(Stored entries)
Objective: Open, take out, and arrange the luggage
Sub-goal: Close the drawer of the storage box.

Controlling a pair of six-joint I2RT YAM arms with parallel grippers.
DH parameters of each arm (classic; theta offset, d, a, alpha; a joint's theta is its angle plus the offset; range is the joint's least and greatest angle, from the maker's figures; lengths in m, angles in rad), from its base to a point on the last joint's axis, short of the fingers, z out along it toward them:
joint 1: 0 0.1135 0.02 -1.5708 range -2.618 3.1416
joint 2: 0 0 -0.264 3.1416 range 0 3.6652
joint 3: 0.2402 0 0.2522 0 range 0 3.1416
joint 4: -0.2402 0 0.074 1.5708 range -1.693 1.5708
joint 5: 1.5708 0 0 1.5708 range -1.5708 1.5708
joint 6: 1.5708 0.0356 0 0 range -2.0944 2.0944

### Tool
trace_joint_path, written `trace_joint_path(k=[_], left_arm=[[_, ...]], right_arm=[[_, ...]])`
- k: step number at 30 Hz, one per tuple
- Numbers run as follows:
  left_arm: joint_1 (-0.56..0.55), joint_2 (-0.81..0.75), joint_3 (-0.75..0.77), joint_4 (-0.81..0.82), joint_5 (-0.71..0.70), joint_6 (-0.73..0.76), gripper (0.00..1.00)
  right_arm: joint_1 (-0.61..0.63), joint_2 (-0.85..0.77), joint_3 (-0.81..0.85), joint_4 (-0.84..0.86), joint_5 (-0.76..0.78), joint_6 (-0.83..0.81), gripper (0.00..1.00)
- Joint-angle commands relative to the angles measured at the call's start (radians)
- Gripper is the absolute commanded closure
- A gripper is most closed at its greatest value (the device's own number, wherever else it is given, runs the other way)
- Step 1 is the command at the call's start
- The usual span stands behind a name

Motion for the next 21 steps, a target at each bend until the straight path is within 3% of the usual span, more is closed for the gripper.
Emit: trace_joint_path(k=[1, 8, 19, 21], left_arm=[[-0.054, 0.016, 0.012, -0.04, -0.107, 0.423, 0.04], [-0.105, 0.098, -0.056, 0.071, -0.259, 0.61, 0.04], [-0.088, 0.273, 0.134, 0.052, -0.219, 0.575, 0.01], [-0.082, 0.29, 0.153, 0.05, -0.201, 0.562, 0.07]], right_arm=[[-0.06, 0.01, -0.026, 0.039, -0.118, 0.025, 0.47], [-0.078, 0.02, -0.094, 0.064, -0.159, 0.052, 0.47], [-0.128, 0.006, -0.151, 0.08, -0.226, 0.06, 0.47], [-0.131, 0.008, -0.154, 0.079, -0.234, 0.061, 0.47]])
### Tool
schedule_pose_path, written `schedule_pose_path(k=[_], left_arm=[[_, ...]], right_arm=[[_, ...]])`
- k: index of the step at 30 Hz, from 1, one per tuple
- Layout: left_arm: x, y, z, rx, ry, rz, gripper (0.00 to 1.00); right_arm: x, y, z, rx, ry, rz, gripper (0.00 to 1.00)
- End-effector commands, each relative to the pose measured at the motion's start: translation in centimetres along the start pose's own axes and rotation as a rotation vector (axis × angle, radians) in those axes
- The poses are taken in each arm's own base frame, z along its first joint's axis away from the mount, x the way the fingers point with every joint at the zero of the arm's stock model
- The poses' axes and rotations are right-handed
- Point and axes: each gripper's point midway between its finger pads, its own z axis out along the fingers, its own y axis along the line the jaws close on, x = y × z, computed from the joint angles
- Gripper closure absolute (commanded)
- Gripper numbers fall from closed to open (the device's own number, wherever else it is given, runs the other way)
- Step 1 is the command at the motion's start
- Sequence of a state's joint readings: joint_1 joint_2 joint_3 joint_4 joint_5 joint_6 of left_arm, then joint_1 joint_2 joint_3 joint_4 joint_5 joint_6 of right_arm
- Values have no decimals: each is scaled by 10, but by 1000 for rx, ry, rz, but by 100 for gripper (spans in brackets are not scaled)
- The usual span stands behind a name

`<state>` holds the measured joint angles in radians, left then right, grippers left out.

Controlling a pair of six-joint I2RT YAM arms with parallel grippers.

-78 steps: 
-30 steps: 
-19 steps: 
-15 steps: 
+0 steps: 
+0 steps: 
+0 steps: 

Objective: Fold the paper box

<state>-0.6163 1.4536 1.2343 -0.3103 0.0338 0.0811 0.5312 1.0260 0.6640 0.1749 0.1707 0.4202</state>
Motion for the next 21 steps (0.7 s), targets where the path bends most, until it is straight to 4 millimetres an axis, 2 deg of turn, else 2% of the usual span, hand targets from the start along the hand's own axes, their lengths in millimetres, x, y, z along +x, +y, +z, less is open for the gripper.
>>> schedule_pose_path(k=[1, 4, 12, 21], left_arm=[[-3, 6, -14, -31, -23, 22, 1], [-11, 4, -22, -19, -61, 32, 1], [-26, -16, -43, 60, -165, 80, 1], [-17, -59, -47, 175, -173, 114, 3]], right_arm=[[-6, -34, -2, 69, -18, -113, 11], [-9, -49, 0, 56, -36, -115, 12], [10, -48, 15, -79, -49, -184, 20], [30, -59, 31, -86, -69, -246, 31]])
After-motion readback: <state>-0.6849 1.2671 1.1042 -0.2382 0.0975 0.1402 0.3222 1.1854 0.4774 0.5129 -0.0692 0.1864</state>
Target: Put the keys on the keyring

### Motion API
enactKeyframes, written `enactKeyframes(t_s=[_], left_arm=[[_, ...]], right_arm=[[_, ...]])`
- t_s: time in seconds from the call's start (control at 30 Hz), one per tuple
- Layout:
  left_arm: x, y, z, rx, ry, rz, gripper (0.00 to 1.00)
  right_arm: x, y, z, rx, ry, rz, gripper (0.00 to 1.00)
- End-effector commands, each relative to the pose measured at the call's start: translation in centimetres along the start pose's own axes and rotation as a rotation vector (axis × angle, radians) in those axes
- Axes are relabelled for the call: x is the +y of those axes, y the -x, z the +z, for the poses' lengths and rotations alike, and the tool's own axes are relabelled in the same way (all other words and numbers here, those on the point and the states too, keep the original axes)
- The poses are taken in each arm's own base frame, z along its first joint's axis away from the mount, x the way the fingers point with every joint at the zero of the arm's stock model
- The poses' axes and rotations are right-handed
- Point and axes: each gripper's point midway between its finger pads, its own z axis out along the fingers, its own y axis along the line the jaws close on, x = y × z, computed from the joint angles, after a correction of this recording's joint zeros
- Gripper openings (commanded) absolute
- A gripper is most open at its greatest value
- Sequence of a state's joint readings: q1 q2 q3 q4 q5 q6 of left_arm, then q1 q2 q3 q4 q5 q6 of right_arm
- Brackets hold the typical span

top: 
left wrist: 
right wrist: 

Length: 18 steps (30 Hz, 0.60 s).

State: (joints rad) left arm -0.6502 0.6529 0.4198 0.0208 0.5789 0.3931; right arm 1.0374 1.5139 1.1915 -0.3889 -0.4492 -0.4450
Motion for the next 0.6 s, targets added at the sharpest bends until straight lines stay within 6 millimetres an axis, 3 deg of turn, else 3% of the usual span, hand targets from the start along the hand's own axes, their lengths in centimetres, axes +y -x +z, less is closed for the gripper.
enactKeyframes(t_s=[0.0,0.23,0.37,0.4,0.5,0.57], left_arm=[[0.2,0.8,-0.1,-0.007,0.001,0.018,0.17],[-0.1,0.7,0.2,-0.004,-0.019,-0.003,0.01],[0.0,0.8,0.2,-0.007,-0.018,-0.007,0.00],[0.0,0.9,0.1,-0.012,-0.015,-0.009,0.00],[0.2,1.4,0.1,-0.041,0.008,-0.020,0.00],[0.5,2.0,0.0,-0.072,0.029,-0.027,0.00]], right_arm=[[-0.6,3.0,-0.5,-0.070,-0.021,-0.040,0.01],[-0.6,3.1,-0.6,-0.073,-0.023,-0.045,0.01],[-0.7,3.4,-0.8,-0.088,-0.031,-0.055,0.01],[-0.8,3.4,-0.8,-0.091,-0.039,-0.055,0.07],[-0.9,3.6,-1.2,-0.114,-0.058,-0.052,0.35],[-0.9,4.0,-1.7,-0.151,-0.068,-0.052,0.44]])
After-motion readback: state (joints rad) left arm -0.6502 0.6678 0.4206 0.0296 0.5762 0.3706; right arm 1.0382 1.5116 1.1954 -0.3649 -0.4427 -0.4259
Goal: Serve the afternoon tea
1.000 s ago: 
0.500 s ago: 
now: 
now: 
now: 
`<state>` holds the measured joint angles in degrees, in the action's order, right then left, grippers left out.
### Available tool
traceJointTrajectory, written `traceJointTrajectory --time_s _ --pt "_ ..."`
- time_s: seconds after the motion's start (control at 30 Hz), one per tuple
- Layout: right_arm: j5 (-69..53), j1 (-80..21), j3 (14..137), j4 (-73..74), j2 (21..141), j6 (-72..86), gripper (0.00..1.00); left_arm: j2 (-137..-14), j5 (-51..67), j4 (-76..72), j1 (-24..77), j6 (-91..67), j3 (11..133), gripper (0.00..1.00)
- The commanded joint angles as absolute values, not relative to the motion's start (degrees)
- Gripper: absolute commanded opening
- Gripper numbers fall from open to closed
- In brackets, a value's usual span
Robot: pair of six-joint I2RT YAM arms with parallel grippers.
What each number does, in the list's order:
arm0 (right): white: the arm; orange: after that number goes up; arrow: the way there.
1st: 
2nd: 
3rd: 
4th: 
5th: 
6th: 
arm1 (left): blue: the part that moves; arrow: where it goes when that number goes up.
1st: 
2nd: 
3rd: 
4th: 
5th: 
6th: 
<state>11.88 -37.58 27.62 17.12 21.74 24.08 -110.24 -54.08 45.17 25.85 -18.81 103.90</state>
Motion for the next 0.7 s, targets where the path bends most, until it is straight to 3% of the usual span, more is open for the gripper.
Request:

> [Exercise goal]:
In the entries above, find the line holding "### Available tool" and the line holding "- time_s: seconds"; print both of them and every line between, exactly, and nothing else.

> [Solution for this exercise]:
### Available tool
traceJointTrajectory, written `traceJointTrajectory --time_s _ --pt "_ ..."`
- time_s: seconds after the motion's start (control at 30 Hz), one per tuple

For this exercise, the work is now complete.